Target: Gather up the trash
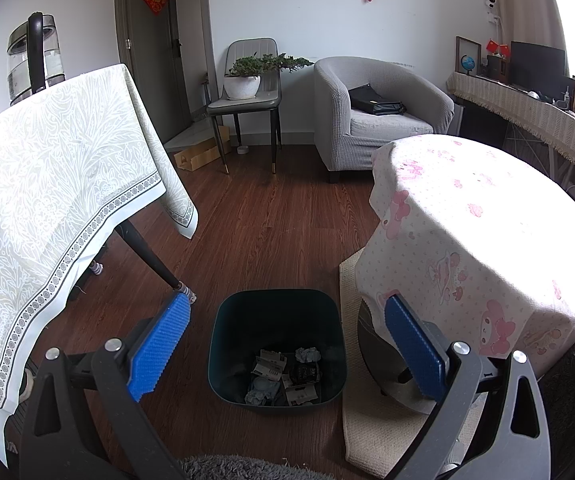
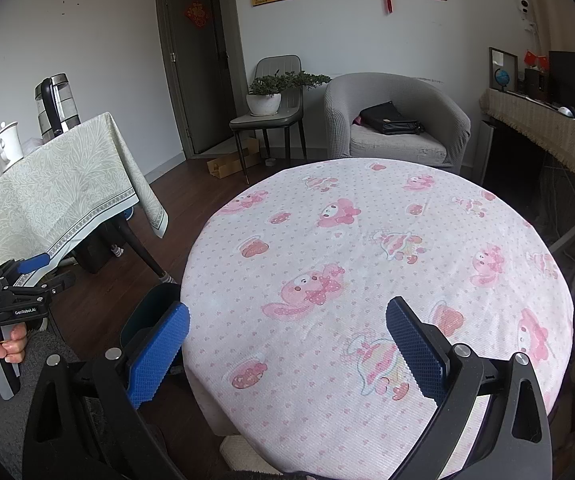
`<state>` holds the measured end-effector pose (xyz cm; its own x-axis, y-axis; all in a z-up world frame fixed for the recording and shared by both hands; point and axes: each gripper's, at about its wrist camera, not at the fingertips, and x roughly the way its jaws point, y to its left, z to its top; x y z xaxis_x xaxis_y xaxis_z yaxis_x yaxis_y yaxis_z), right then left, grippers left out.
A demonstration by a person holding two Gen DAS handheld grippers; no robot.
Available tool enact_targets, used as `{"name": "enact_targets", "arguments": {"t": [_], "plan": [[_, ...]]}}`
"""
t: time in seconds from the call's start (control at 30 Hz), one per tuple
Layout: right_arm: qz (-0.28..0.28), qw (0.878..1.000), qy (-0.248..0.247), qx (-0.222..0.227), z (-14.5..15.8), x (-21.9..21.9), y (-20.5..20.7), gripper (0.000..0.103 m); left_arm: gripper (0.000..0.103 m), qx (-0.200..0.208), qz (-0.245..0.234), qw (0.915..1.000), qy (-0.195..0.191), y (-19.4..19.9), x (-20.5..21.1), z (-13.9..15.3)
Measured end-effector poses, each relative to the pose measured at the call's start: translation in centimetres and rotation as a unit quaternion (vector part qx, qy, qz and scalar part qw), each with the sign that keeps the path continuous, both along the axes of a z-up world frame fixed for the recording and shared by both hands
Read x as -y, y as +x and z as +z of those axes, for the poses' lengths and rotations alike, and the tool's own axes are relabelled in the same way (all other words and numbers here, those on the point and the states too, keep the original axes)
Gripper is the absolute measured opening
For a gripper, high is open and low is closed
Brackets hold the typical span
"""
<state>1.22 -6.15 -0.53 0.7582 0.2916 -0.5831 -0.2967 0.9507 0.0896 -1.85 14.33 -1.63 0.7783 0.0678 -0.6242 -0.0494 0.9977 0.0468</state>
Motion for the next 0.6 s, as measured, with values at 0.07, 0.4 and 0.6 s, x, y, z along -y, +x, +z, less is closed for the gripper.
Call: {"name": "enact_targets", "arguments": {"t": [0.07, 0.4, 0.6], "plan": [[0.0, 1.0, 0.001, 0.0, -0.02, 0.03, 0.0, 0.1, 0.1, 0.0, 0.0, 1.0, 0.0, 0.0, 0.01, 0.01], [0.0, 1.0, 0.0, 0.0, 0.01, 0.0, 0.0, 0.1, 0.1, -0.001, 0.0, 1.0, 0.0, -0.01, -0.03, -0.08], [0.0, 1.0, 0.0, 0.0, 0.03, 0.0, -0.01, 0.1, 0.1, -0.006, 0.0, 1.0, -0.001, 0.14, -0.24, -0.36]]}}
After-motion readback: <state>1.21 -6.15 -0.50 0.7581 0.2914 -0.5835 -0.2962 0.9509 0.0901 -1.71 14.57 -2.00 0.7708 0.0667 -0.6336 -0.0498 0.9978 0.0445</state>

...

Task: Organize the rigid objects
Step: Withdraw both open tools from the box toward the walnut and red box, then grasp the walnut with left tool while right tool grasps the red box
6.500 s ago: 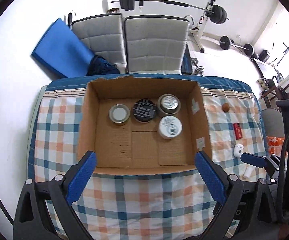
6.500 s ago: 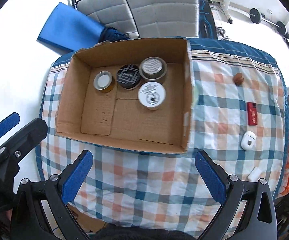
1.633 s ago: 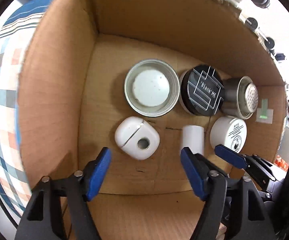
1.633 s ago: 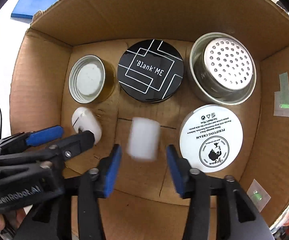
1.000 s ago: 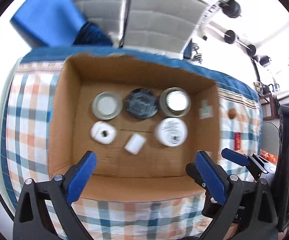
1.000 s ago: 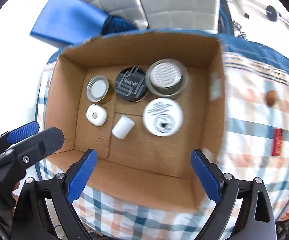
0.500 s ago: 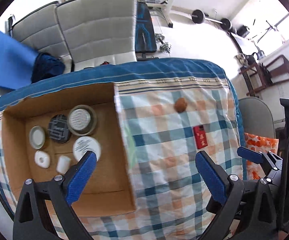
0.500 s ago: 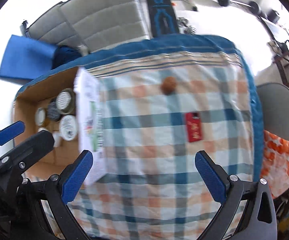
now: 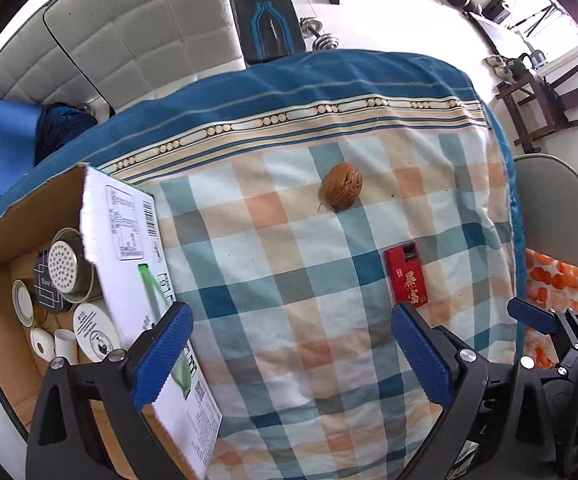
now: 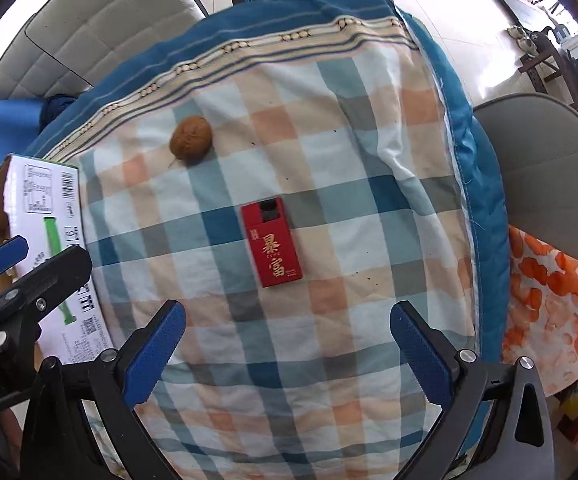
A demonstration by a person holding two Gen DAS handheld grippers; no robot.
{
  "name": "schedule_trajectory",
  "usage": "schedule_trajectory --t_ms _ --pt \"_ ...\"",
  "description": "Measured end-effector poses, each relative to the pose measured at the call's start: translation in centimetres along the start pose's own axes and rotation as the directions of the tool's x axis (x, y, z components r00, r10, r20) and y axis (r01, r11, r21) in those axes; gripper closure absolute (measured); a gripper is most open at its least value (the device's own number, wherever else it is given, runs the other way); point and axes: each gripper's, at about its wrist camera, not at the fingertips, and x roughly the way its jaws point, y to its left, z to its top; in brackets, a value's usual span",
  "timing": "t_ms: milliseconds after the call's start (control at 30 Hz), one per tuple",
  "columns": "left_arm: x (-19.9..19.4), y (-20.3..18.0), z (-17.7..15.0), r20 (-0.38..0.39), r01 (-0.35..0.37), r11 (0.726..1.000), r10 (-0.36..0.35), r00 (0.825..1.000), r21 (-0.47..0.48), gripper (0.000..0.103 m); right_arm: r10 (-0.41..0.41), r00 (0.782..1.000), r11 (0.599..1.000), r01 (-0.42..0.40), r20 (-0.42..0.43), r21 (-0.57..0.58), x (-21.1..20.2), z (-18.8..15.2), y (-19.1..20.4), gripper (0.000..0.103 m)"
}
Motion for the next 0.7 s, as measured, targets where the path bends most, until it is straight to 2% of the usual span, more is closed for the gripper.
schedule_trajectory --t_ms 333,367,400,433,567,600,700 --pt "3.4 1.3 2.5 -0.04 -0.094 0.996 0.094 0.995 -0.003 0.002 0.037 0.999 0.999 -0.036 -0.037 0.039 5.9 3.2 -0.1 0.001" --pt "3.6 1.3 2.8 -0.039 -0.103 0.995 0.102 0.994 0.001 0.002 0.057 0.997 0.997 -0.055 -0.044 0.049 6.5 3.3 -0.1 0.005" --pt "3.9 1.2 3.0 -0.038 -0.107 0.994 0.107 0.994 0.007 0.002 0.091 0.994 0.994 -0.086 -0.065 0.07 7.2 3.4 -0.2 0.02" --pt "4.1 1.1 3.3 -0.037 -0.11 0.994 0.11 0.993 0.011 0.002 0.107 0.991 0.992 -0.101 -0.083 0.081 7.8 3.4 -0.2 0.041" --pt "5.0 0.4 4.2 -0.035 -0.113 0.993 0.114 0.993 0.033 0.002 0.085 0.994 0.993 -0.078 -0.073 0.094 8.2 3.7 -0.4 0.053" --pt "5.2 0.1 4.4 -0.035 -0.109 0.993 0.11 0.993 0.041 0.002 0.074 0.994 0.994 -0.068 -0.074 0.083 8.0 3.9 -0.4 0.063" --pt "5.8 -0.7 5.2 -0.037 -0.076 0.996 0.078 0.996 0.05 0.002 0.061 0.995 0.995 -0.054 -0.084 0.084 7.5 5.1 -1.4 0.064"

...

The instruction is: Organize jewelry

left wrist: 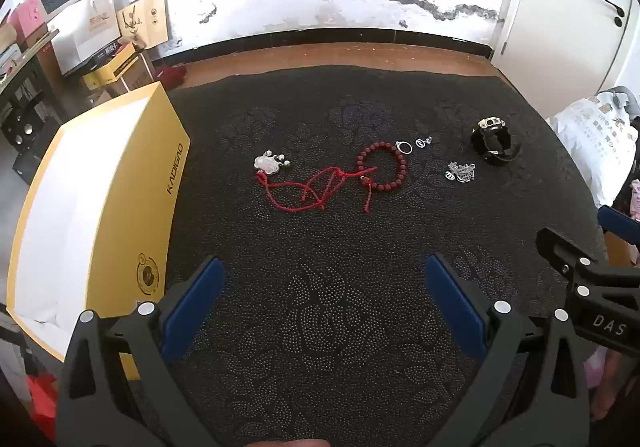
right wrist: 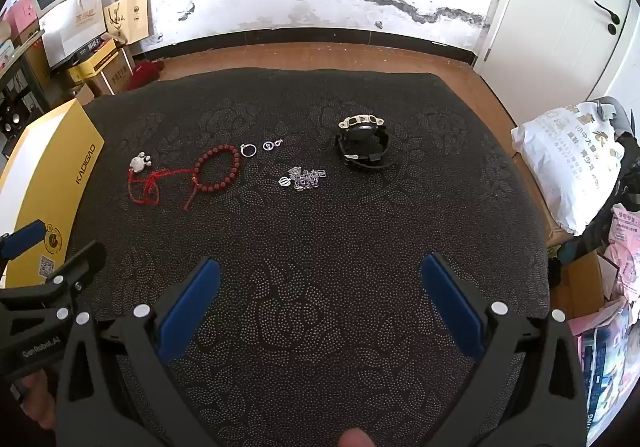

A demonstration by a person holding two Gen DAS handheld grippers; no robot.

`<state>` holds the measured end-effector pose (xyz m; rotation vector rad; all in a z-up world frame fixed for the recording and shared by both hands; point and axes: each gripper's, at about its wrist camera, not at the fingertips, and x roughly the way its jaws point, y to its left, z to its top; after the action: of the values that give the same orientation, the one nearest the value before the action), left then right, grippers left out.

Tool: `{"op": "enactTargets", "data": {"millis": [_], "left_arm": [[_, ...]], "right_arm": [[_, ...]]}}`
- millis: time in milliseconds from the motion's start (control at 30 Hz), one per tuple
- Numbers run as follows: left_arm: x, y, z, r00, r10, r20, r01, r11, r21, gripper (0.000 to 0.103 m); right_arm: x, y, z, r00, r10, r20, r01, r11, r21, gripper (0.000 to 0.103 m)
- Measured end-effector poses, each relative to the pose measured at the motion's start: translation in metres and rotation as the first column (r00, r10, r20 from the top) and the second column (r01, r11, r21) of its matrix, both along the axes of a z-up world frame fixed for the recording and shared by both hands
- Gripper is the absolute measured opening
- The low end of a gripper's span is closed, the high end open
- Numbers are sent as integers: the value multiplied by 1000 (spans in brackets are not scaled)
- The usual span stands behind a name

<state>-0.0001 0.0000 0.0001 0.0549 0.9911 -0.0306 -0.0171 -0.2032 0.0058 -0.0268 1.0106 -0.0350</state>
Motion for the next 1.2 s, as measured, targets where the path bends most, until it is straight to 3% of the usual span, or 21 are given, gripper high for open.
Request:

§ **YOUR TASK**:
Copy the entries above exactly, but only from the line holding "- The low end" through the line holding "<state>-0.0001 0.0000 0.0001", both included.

§ **SOLUTION**:
- The low end of a gripper's span is closed, the high end open
- Numbers are sent as integers: the value multiplied by 1000 (spans in brackets are not scaled)
- The usual span stands behind a name

<state>-0.0001 0.0000 0.0001 0.0549 0.9911 -0.0306 -0.0171 -0.2032 0.0058 -0.0268 1.0106 -0.0350</state>

This completes the response.